Le film commence au moment où Luna est enceinte et souhaite à tout prix le cacher à sa mère. Leur relation semble empreinte d’un certain ressentiment qui va s’estomper au fur et à mesure du documentaire. Fraîchement affranchie de son bracelet électrique de liberté conditionnelle, la mère semble désabusée face à son avenir incertain, mais sa fille va tenter coûte que coûte de renouer un lien avec elle pour lui redonner le goût à la vie. À peine majeure, elle développe son rôle de mère sans aucun modèle sain préalable, mais grâce aussi aux morceaux qu’elle recolle de son passé avec sa parente. Avec un humour noir, parfois décalé, elles abordent aussi leur rapport à leur corporalité et s’épaulent pour se sentir toutes deux insérées dans la société. La mère s’exclame ainsi qu’elle recevrait bien des kilos de la part de Luna pour se refaire une santé. Haenim Sunim explique magnifiquement bien dans son livre, The Things You Can See Only When You Slow Down, que la valeur d’un individu peut se mesurer à l’aune de la façon dont il traite ses parents après une enfance heureuse. Elle dépasse cette vision quelque part simpliste et veut autant faire grandir sa progéniture que sa descendance malgré ce passé tumultueux.

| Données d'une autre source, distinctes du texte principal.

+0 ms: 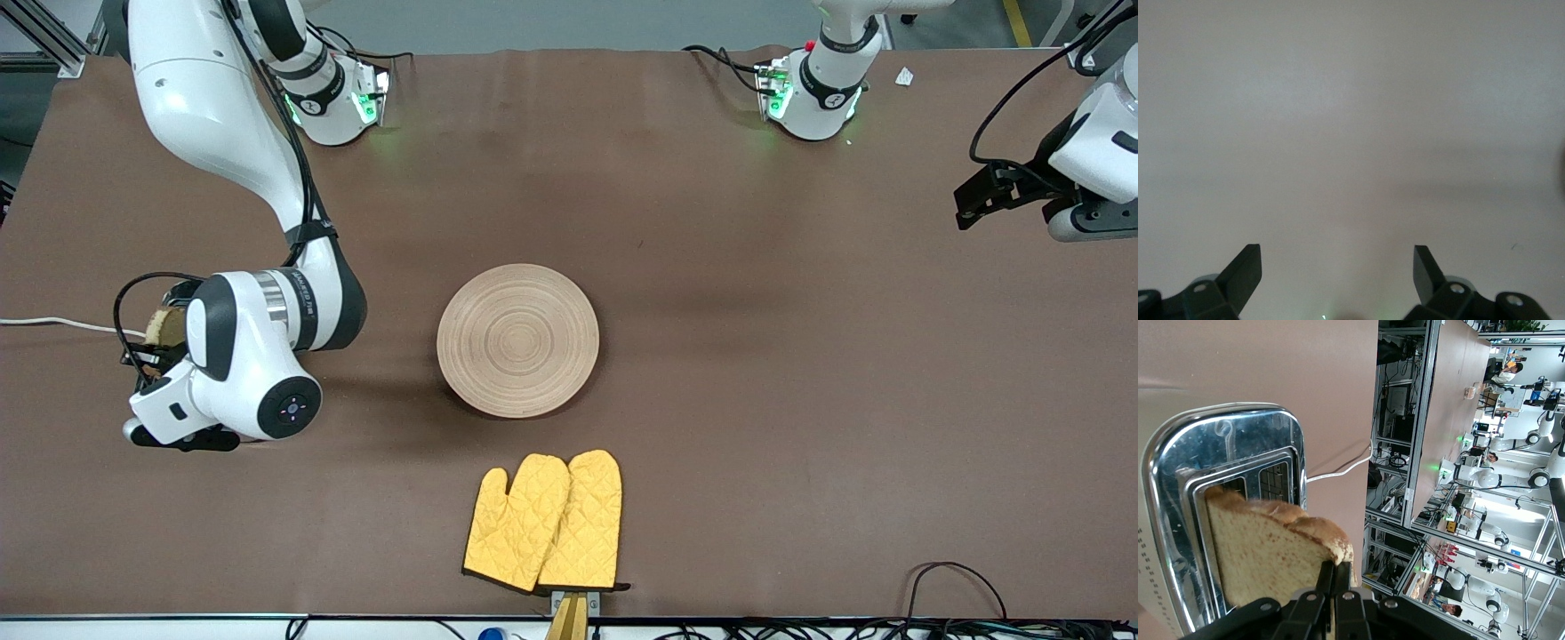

Charline, quant à elle, nous époustoufle par sa détermination et sa force de caractère dans son éducation et sa pratique sportive, mais aussi par sa lucidité face au drame qu’est la vie de sa mère. Sans-abri, celle-ci lui vole parfois de l’argent et la manipule voire la culpabilise en lui faisant comprendre qu’elle lui appartient. Nous sommes invité·e·s ici à une réflexion intéressante sur la nature de ce lien filial : à quel moment sommes-nous redevables à nos parents ? Doit-on tenter de reconstruire leur vie quand la nôtre est en voie de guérison ? Charline s’inquiète pour sa mère, se demande si elle survivra l’hiver, mais présente aussi la face sombre que la société entretient avec le sans-abrisme. L’adolescente et toute personne susceptible d’aller la côtoyer dans la rue ont autant mal au cœur qu’à la conscience à l’idée de ne pas pouvoir l’héberger. Résultat des courses : elle reste isolée. Grâce à l’aide de son assistance sociale, Charline reste malgré tout décidée à élargir ses perspectives d’avenir.
Grandir révèle ainsi la complexité des liens familiaux marqués par l’absence, la faute et le manque. Malgré la précarité et les blessures héritées, ces deux jeunes femmes inventent leurs propres chemins vers l’autonomie et la dignité. Le documentaire rappelle ainsi que grandir ne signifie pas seulement survivre à son passé, mais tenter, malgré tout, de transformer l’héritage reçu.